#### [What you have to do]
Produce a word-for-word copy of the data below.

#### [Provided material]
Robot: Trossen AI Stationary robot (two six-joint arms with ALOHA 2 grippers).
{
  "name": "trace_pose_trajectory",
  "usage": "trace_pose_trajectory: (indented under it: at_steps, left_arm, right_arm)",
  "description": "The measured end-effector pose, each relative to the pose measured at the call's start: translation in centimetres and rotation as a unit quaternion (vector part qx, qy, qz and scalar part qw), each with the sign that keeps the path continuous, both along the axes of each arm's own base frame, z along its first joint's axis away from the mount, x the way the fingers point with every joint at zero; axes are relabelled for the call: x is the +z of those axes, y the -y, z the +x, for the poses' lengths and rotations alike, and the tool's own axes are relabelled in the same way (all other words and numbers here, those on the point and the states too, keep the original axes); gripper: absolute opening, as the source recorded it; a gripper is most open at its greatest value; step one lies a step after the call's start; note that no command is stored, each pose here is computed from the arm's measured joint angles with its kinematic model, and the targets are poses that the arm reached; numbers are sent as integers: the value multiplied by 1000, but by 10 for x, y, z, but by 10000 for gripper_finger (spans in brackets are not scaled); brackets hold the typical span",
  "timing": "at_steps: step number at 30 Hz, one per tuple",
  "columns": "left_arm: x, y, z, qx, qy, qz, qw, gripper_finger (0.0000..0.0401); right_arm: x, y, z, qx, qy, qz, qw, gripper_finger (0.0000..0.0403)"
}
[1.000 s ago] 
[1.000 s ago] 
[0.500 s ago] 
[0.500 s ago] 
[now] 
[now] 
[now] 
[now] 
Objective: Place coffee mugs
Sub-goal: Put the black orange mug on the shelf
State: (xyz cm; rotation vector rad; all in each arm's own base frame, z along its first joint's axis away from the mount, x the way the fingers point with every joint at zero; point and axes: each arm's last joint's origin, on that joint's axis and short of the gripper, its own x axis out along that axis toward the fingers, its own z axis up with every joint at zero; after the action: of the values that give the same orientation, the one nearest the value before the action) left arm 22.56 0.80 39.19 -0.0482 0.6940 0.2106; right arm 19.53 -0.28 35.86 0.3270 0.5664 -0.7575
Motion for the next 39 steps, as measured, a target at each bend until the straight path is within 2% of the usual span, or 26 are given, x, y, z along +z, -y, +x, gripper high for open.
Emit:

#### [Exercise answer]
Robot: Trossen AI Stationary robot (two six-joint arms with ALOHA 2 grippers).
{
  "name": "trace_pose_trajectory",
  "usage": "trace_pose_trajectory: (indented under it: at_steps, left_arm, right_arm)",
  "description": "The measured end-effector pose, each relative to the pose measured at the call's start: translation in centimetres and rotation as a unit quaternion (vector part qx, qy, qz and scalar part qw), each with the sign that keeps the path continuous, both along the axes of each arm's own base frame, z along its first joint's axis away from the mount, x the way the fingers point with every joint at zero; axes are relabelled for the call: x is the +z of those axes, y the -y, z the +x, for the poses' lengths and rotations alike, and the tool's own axes are relabelled in the same way (all other words and numbers here, those on the point and the states too, keep the original axes); gripper: absolute opening, as the source recorded it; a gripper is most open at its greatest value; step one lies a step after the call's start; note that no command is stored, each pose here is computed from the arm's measured joint angles with its kinematic model, and the targets are poses that the arm reached; numbers are sent as integers: the value multiplied by 1000, but by 10 for x, y, z, but by 10000 for gripper_finger (spans in brackets are not scaled); brackets hold the typical span",
  "timing": "at_steps: step number at 30 Hz, one per tuple",
  "columns": "left_arm: x, y, z, qx, qy, qz, qw, gripper_finger (0.0000..0.0401); right_arm: x, y, z, qx, qy, qz, qw, gripper_finger (0.0000..0.0403)"
}
[1.000 s ago] 
[1.000 s ago] 
[0.500 s ago] 
[0.500 s ago] 
[now] 
[now] 
[now] 
[now] 
Objective: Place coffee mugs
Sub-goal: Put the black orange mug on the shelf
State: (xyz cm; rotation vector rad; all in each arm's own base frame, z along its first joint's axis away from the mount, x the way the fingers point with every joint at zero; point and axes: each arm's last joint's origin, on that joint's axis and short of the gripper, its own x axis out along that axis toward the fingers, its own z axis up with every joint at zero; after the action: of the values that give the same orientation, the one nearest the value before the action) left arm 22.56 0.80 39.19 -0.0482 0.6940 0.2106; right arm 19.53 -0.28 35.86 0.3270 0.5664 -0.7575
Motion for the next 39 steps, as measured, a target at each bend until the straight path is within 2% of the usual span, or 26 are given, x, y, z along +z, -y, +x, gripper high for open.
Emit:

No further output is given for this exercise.